第20章 未来花嫁修行※
おい、待て待て待て。
百八十個って……。
何処に入っていくんだ、その華奢な形で…。
いくら俺でも流石にそれは無理だ。
甘露寺ですら驚いている。
「え、あ、あの…!小さめですよ!!小さいおはぎです!!あの、これくらい!」
そう言って手で形を表してみるが小さいというほどのものでもなく、ごく普通だ。しかし、小さいと思い込んでいた節のあるほの花が俺らの反応に漸く自分の感覚が違っていたのだと気づいたようで俺の顔を見て、苦笑いをした。
「…よく入んな。お前、細ぇのに。」
「うむ!宇髄の言う通りだ!華奢な体をしているのに実にすごい!感心だ!」
「桜餅ならそれくらい食べられるかもしれないけど、ほの花ちゃん凄いわっ!!」
いや、甘露寺も桜餅なら食えるってどんだけ食うんだよ。此処にいる女二人とも甘味馬鹿で間違いない。

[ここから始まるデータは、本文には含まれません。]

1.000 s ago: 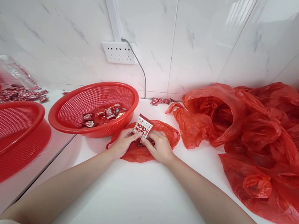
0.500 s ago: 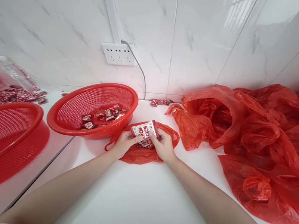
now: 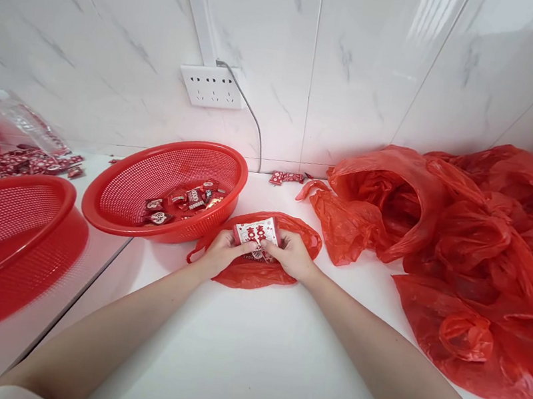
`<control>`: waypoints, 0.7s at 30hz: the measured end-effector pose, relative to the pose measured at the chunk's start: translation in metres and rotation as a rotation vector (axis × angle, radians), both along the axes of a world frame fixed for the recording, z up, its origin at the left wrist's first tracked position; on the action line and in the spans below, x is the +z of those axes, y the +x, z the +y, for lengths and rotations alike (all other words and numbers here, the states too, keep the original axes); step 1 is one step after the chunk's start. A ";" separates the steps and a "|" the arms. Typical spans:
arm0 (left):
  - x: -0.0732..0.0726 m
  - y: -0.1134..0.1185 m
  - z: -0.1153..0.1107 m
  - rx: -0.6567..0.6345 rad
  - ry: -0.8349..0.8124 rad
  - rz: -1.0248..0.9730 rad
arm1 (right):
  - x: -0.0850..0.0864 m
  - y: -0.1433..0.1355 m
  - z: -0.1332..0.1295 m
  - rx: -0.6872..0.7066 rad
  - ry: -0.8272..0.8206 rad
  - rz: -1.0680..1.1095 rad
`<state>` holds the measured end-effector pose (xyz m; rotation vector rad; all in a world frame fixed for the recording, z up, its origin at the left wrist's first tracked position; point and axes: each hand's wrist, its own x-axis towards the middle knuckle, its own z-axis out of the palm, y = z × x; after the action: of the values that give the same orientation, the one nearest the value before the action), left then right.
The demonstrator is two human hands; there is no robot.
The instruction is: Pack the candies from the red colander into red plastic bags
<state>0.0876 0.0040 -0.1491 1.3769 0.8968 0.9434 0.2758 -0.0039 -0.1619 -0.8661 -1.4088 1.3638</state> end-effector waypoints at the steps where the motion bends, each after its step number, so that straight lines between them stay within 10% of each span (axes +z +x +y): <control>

ただ甘露寺に関しては飯もすげぇ食うからほの花とは多少違うが。
それでもこの二人合わせたらこの甘味処の甘味を全て平らげちまうのではないかと、逆に店が心配になり始めた。
「あ、あはは…。」と苦笑いをしているほの花だが、好きな女がたくさん食べて嬉しそうに笑っている姿は見ていて気持ちがいいし、こちらも嬉しくなるのは間違いない。
「好きなだけ食えば良いけど、ちゃんと夜飯も食えよ。甘味だけ食って終わりとか言うなら無理矢理夕飯突っ込むからな。」
「わ、わかってますよー!その時はお兄様たちがどんどんくれるから結果として百八十個食べてしまっただけで、私の取り分は五十個だったんです!!」
「いや、"五十個だったんです"って少ねぇみたいな言い方すんな!十分多いわ!!」
「え?!多いですか?!嘘ーー?!」
信じられないと言う顔をしてこちらをみてくるほの花が信じられない。
感覚が違うのは仕方ないが、神楽家の甘味の消費量が些か心配になる発言だった。